It's traditional to bemoan the decline of Bob Dylan as he drags his travelling circus around every city in the world, all the time, for evermore. He certainly cuts an odd figure tonight as he hunches, stage-left, over an electric piano in a jacket that appears to be two sizes too small for him, with the arms of another, two sizes too big, carelessly attached to it. When he eventually half-dances, half-totters to the front of the stage to face us, he reels around with his fingers pointed out at angles, like a gunslinger staggering after taking his last bullet. He could be reliving that one decent movie performance in Pat Garret And Billy The Kid or just awkward about the prospect of confronting another adoring mass. There's even some suggestion that this is in fact humour, Dylan-style.

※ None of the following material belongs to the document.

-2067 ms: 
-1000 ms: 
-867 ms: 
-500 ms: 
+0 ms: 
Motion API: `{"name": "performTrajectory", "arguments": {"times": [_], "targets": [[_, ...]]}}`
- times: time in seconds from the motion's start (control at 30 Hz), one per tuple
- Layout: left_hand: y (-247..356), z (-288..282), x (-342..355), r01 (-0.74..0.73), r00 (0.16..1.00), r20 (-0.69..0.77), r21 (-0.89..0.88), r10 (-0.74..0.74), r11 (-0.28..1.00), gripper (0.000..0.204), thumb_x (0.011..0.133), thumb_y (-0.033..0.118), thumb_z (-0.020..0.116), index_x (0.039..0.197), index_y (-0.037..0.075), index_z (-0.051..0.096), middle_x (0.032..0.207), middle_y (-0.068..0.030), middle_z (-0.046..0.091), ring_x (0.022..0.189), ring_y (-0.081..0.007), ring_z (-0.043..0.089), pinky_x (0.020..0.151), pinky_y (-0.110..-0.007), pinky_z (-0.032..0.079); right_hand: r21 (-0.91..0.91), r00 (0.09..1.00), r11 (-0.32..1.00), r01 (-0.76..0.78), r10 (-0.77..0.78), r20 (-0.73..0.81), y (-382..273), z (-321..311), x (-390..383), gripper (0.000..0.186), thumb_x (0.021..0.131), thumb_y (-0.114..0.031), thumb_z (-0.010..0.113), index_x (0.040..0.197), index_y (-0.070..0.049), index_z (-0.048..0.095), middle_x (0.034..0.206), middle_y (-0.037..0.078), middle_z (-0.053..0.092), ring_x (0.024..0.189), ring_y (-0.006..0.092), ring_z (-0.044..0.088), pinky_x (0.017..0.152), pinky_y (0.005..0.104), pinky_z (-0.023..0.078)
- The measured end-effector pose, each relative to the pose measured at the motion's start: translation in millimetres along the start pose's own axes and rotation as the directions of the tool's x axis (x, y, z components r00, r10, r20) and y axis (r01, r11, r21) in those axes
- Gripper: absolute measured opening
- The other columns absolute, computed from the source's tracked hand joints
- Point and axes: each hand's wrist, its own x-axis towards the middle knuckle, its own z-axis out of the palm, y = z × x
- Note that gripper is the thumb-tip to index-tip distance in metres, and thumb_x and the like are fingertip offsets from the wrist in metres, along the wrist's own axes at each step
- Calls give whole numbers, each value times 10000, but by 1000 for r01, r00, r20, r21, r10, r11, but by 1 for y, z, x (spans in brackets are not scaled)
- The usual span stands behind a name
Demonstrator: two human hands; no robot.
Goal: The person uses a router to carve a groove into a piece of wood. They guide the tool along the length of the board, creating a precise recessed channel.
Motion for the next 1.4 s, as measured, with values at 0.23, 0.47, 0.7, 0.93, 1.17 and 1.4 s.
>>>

It doesn't really matter a bit because throughout this rare show in the relatively intimate confines of the Brixton Academy, Dylan does all his talking through the music. As ever, it's as confusing as the beat poetry that he was given to scribbling on the sleeves of his classic 60s albums but, crucially, most of it is shot through with the elusive qualities that make this back catalogue one of the most precious artefacts of the 20th Century.
Sets for the four London dates played in the last week have steered a messy trajectory through those back pages and tonight's openers confound all speculators. 'The Wicked Messenger', from 67's sonically under-nourished 'John Wesley Harding' and the rarely played 'Yea Heavy And A Bottle Of Bread' kick things off. Odd choices but he's in far better voice than you tend to allow yourself to imagine possible at this stage of the game, backed by a steely blues band perfect for Mike Bloomfield-era tracks like 'Highway 61 Revisited' and 'Like A Rolling Stone'. So we also get blues-birthed tracks from 'Love And Theft' - 'Tweedle Dee & Tweedle Dum', 'Honest With Me' and a run-through of 'Summer Days', clearly more fun for the band than crowd.
'Tangled Up In Blue' though, is what really gets things started. Played with an uncharacteristic sympathy for the recorded version (at least in the warm acoustic chords that anchor the song) it remains a revelation, quite obviously one of the greatest stories ever told in song. Dylan virtually raps the vivid colours of the tale in a style befitting of a man often credited with a hand in the birth of hip-hop. Unsurprisingly, it's the first and last time that he makes a concession to anything as conventional as a recorded version.
The infamous 'versioning' of his career in concert has infuriated casual fans for years but it's hard to argue with this relentless quest for sonic rebirth when he plays acoustic versions of 'Boots Of Spanish Leather' and 'The Lonesome Death Of Hattie Carroll' like those that come next. Rich, warm and joyfully alive - and graced with two of the highlights of tonight's many fine harmonica solos - both are given a makeover that bears little resemblance to the songs of the angry, righteous 21-year-old that recorded them. And whilst it suits the yearning of the former, it's about as appropriate as sweet nothings whispered at a funeral when applied to the raging 'Hattie Carroll' - a contradiction yet again because it sounds magnificent. On the perverse ever-circling globe inhabited by Dylan all this stuff doubtless makes perfect sense, we can simply be grateful that he's not chopping the songs up and casually tossing the pieces into the crowd.
Astonishingly, the old curmudgeon even manages to save the best for last, closing with a monumental 'Like A Rolling Stone' and Hendrix-inflected 'All Along The Watchtower'. As a parting shot it leaves no question marks hanging over the often-perplexing question of just why it is that Dylan's painfully unpredictable and often bitterly disappointing live shows keep them coming back for more. Because sometimes this happens and it cuts through all the contradiction and obfuscation of this travelling circus a like shot ringing back through all music to one of its many year zeros. Gunslinger indeed.